> How to complete this task: Answer with one number only: the count of lines below that hold the word "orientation".

====== Data block

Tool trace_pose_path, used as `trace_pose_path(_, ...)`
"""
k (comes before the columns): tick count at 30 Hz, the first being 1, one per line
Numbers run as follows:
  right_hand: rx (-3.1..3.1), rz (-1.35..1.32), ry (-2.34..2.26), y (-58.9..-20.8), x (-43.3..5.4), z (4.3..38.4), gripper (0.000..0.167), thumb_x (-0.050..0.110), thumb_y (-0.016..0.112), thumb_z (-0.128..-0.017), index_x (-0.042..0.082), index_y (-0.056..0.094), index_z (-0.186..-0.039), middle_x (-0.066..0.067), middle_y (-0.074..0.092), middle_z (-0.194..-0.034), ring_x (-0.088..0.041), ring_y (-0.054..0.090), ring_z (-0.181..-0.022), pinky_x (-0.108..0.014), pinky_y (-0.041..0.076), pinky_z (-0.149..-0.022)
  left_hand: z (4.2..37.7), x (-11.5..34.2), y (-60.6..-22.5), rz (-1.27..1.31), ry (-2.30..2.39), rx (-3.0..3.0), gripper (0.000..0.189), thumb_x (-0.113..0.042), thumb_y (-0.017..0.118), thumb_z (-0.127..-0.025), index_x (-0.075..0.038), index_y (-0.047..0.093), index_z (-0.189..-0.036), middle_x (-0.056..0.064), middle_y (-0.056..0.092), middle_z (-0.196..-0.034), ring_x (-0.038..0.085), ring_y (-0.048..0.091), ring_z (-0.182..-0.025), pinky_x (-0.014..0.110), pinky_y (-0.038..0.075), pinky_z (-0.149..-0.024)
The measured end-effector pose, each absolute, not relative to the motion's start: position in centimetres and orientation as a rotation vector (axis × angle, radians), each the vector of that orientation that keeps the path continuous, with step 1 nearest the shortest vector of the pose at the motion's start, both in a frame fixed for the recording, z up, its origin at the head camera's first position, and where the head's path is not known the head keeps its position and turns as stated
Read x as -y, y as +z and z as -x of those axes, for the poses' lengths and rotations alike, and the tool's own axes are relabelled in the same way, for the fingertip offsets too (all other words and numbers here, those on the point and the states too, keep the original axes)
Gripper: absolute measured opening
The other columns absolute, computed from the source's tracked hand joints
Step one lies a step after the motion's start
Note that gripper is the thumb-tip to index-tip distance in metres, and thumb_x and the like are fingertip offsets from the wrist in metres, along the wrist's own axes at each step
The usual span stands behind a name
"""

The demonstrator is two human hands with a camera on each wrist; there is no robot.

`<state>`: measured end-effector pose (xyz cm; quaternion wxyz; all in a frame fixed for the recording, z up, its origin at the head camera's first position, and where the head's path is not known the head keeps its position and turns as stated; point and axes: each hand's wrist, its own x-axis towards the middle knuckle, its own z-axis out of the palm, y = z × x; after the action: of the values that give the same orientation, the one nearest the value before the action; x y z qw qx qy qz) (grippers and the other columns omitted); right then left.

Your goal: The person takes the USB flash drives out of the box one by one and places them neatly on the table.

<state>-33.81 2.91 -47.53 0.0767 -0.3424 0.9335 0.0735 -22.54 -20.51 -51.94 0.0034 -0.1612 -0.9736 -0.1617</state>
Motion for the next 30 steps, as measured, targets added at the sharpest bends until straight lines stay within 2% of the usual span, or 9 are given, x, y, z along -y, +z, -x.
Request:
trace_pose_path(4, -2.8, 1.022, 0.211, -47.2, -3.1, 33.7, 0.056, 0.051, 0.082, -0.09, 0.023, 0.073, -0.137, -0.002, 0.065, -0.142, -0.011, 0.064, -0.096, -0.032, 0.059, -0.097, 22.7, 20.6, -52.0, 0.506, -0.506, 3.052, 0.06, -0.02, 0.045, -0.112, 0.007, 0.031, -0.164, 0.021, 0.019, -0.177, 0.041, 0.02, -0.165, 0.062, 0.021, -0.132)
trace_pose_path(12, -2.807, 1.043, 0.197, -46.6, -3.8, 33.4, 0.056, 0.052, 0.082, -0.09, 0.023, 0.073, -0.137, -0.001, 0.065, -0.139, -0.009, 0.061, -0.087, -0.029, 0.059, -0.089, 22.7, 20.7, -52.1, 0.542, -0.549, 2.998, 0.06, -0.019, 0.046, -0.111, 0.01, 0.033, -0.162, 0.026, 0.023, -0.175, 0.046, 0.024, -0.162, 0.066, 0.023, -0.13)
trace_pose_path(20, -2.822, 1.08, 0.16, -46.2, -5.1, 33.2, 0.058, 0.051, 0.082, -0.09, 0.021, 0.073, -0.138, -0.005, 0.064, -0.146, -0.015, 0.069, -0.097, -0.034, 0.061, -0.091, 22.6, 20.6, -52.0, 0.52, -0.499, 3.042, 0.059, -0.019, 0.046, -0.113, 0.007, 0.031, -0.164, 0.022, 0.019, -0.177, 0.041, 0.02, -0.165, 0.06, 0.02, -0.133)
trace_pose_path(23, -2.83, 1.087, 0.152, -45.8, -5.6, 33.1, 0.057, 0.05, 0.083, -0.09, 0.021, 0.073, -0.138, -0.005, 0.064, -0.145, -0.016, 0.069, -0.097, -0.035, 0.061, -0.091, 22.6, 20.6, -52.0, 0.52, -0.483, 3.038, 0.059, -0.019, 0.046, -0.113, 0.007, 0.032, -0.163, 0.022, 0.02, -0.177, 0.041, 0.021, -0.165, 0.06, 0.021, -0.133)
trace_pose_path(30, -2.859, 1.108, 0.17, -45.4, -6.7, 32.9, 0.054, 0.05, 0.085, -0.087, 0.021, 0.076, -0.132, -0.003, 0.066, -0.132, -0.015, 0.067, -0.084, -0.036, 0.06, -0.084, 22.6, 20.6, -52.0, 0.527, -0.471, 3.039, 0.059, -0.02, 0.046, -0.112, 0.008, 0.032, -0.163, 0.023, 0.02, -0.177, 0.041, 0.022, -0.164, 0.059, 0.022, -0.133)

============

> Task output: 2